CES 2020 is upon us, and Amazon is ringing in the new year with a handful of new products and capabilities for many of its device categories, including Alexa in cars, Fire TV, and Ring.
Starting with automotive integrations, Amazon is announcing new partnerships with carmakers, with Lamborghini adding Alexa integration into its Huracan Evo range, and Rivian - the electric car startup that's partly backed by Amazon - also building the assistant into its upcoming R1S and R1T vehicles. If you don't want to buy a new car, Amazon is bringing the Echo Auto, first launched in late 2018, to more countries starting January 15, with broader expansion throughout the year. There are also new Alexa-enabled devices for cars on the way from companies like JVC Kenwood, iOttie, Pioneer, and more.
Finally, to be more useful for drivers, Alexa is getting the ability to pay for gas. Simply say "Alexa, pay for gas", and you'll be able to buy fuel from over 11,500 Exxon and Mobil stations. Amazon has also been working with partners to make it easier to integrate Alexa into cars, as well as working on services powered by AWS.
Transitioning into Fire TV news, Alexa is also working with automobile manufacturers to bring the entertainment platform to vehicles, starting with partnerships with Fiat Chrysler and BMW. Naturally, this will offer many of the features you'd expect from Fire TV, with hands-free voice controls or touch interaction, and features like Fire TV Recast, offline playback, and more.
That's not all that's new with Fire TV, with Amazon introducing Fire TV for soundbars, following the introduction of the Nebula Soundbar - Fire TV Edition last year. TCL is launching the Alto 8+ soundbar with Fire TV built-in today in the U.S. and Canada, and it'll be launching the TS8011 in other countries later this year. Amazon says it's working with other partners to bring Fire TV soundbars to market, and it's also working to add features like Dolby Atmos, far-field voice controls, and more.

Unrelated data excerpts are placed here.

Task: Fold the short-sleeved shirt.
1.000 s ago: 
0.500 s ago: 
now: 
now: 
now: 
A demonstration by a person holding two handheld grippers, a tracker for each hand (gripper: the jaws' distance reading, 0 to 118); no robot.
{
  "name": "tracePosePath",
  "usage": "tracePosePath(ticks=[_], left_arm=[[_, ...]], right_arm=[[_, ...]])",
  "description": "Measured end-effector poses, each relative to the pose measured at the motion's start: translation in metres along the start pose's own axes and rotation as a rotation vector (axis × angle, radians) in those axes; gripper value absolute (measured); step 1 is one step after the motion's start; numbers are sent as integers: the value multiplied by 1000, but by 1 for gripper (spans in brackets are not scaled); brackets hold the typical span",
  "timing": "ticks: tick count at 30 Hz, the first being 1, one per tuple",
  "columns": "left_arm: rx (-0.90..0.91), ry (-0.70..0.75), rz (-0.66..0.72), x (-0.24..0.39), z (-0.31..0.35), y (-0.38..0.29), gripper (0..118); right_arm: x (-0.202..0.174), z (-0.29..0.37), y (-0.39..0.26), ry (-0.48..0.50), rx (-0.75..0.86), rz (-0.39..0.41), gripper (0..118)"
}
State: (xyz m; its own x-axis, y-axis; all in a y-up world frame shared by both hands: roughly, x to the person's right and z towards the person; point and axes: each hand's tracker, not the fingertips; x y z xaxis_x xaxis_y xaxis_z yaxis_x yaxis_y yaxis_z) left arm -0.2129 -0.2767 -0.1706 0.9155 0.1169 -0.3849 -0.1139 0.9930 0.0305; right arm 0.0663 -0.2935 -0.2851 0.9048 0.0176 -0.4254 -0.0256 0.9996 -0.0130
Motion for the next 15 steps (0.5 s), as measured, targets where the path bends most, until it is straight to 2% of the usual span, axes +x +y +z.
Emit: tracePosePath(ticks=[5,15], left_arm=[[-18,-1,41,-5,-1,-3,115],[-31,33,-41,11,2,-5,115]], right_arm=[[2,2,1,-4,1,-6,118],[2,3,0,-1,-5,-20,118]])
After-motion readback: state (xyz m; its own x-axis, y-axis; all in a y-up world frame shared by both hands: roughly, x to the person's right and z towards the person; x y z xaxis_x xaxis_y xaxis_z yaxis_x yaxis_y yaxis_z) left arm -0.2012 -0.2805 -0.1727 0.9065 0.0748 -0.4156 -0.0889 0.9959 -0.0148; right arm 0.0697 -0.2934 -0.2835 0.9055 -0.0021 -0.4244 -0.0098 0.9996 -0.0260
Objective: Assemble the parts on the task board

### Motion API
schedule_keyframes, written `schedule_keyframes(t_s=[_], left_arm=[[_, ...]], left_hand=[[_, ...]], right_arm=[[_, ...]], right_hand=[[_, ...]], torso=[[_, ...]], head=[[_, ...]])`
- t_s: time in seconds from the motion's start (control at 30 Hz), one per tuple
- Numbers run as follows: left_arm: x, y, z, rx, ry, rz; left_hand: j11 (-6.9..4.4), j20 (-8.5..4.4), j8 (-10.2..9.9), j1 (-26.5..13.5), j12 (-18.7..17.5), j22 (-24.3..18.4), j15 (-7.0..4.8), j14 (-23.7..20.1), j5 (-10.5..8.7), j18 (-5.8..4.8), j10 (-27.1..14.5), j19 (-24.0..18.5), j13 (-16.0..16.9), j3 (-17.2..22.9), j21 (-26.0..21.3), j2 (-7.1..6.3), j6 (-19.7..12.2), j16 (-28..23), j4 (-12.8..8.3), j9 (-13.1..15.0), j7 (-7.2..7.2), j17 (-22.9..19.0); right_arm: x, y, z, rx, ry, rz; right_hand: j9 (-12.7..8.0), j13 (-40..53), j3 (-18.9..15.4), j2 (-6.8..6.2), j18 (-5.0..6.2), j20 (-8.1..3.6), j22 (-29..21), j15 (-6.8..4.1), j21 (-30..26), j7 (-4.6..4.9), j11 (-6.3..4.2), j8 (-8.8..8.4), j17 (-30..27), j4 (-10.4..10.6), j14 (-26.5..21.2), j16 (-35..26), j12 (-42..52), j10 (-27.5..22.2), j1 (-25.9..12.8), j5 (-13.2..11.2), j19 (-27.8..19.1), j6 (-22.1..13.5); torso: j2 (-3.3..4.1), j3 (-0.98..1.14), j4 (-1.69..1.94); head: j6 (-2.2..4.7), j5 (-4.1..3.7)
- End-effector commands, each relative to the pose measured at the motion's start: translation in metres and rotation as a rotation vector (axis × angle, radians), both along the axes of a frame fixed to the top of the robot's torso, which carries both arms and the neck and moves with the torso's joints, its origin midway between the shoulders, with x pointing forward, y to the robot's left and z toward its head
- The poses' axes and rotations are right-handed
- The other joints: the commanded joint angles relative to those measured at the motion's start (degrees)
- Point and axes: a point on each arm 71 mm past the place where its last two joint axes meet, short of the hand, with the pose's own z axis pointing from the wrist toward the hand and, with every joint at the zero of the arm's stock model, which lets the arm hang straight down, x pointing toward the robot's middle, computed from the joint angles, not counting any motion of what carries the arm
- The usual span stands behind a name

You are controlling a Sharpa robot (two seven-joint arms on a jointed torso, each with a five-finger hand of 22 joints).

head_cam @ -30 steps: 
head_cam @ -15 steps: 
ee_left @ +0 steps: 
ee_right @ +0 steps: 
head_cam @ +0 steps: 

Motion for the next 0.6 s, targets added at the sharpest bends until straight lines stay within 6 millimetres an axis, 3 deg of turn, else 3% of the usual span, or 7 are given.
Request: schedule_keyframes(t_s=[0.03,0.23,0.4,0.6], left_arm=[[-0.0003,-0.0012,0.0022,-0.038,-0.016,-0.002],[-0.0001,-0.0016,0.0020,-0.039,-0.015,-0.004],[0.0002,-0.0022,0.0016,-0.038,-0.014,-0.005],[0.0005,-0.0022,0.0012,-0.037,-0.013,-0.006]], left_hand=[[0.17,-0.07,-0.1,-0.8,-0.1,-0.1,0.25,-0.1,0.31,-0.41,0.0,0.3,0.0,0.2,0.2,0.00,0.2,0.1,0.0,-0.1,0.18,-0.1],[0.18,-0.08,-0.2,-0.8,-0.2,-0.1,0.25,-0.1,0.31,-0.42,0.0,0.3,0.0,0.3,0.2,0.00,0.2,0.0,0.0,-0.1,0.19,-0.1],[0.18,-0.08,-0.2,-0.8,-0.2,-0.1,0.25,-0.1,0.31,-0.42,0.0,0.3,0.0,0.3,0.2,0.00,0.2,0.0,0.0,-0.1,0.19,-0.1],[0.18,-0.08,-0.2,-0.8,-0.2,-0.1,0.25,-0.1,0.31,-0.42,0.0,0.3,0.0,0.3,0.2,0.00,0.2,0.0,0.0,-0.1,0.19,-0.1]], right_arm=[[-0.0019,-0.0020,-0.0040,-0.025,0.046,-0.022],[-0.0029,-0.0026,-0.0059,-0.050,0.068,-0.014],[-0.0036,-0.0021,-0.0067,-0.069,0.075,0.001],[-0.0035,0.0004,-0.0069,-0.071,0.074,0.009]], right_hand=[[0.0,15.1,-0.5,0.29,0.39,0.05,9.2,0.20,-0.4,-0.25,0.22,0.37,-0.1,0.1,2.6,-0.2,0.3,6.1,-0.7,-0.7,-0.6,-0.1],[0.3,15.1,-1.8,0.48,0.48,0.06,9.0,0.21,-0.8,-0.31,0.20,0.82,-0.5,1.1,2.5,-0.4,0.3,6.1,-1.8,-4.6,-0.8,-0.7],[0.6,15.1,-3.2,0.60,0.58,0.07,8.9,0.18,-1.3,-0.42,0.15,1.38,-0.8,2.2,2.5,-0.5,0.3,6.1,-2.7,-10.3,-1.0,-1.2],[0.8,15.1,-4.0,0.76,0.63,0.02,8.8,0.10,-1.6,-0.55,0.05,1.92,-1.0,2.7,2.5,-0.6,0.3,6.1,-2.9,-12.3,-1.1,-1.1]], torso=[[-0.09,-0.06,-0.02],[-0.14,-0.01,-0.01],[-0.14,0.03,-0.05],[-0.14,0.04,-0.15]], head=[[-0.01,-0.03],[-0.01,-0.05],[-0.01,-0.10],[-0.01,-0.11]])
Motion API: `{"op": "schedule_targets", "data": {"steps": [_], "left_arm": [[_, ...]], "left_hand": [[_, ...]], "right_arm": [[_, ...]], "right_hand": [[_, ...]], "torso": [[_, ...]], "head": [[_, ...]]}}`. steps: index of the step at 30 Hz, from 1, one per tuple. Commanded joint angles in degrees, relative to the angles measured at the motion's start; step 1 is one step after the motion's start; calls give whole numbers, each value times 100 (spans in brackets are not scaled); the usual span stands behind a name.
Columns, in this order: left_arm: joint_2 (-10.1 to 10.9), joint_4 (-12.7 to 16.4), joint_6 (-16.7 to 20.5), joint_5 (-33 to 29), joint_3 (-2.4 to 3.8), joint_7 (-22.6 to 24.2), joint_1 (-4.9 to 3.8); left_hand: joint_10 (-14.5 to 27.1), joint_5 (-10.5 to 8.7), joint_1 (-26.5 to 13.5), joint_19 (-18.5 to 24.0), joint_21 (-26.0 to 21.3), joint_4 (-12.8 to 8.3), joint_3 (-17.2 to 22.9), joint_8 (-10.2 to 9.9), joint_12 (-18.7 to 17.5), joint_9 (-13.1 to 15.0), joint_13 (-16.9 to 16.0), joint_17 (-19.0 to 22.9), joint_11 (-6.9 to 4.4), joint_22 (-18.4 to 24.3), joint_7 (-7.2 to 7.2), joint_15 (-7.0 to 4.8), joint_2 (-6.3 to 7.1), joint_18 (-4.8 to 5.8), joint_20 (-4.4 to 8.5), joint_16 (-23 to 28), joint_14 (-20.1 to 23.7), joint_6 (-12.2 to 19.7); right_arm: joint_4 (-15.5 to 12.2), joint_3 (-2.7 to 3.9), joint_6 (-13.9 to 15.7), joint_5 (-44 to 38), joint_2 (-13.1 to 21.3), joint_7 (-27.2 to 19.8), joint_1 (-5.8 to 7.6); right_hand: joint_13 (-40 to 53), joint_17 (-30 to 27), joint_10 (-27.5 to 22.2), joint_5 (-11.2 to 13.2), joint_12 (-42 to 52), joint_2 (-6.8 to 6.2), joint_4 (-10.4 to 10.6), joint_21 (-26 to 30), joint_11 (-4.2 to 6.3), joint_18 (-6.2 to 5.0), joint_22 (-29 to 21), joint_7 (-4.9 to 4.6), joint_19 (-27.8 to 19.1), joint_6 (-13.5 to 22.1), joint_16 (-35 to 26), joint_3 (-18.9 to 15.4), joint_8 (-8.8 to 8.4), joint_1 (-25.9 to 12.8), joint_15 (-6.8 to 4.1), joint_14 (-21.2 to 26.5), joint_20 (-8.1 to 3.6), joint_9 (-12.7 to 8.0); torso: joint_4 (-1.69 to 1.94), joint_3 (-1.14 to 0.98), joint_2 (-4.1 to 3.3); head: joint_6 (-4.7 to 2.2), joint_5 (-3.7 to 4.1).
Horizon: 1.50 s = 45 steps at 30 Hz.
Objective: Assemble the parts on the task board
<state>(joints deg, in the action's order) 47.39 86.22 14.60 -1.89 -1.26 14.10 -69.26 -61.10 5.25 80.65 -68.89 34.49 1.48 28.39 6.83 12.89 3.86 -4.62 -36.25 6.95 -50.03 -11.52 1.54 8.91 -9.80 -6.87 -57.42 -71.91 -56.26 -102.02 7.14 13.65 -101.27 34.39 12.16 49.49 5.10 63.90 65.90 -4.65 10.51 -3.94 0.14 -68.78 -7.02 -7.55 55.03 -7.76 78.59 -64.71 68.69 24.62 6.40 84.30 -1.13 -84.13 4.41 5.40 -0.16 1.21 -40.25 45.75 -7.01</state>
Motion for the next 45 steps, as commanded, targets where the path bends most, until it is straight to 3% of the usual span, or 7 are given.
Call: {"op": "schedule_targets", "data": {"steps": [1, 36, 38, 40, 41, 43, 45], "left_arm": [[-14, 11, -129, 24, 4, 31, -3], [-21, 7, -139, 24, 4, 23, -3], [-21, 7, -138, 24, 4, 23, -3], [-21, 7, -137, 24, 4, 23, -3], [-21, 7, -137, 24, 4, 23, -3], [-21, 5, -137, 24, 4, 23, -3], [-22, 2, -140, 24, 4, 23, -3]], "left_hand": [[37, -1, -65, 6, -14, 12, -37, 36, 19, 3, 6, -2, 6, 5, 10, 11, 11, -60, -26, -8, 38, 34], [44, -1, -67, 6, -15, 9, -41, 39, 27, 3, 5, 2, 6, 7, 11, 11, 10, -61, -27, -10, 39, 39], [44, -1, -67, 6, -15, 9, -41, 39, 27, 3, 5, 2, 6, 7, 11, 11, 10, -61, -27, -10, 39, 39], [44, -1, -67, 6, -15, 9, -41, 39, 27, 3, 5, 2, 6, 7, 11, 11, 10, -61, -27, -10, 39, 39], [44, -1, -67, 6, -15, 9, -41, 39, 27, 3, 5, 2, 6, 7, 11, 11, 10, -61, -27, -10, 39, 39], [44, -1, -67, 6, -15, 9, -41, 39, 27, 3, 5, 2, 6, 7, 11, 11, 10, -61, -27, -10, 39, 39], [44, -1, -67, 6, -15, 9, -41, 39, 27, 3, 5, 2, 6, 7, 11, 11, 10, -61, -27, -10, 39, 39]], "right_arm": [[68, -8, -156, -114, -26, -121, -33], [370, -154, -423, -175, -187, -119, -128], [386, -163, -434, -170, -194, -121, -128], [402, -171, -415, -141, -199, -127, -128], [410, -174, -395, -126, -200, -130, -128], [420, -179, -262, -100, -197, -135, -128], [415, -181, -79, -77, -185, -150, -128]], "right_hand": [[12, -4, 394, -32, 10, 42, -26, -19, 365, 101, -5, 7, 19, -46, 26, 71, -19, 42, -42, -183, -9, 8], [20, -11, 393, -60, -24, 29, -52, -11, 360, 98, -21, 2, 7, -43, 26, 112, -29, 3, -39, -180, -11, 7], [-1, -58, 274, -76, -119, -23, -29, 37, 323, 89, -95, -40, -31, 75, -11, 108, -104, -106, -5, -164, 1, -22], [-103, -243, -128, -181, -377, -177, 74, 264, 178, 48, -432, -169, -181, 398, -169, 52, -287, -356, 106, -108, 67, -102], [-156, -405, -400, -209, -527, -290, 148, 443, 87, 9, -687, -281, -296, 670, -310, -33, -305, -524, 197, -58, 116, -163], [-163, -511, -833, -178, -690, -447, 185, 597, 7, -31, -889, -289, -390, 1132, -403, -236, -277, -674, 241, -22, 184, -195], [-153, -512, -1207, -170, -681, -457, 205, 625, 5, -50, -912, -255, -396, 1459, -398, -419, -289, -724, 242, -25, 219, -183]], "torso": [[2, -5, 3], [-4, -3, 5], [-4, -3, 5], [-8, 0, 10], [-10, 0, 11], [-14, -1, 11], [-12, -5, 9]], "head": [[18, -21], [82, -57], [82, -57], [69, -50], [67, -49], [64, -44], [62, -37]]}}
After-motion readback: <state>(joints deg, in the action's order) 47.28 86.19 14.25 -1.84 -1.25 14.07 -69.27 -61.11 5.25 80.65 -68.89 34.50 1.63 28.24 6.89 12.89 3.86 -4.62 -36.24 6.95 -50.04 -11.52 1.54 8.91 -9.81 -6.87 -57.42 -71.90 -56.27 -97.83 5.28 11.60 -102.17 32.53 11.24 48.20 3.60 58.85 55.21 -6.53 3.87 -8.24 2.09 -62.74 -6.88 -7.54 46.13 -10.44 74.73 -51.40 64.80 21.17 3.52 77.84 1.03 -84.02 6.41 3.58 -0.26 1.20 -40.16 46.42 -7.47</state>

Moreover, Amazon is launching Fire TV for Operators, making it possible for network operators to bring Fire TV devices to consumers, following successful experiments with Tata Sky in India and Verizon in the United States. The company is also expanding its Certified Solutions Providers, so that manufacturers can work with Amazon partners to build Fire TV devices more easily around the world.
Finally, for smart home enthusiasts, there are some new devices from Ring. First, there are two new lightbulbs, the A19 Smart LED Bulb and the PAR38 Smart LED Bulb. The former is meant for indoors or otherwise covered areas, while the latter can be installed anywhere. Using the Ring Bridge, users can control the lights through the Ring app, with the ability to set brightness and schedules.
There are also three new solar-powered lights, the Solar Floodlight, Steplight, and Pathlight, which are meant for large spaces, paths, and stairs, respectively. They're all solar-powered so you don't have to worry about wiring, and they detect motion, so they won't be on when they're not needed. All the lights will launch on April 1.
Moving away from lights, the Ring Access Controller Pro is a new device that lets users remotely control electric gates from their device. The device can be paired with a Rind Video Doorbell or Ring Cam to let users see who is at their gate and open them all from their phones. There are both Ethernet and Cellular versions, starting at $299.99. The Cellular version can be bundled with a Stick-Up Cam Battery for $399. The Access Controller Pro is available right now.
Finally, Ring is launching the X Line, which bundles extended warranty and security plans with Ring Video Doorbells and Security Cams. These are aimed at professional installation vendors, from which consumers can then buy these integrated solutions.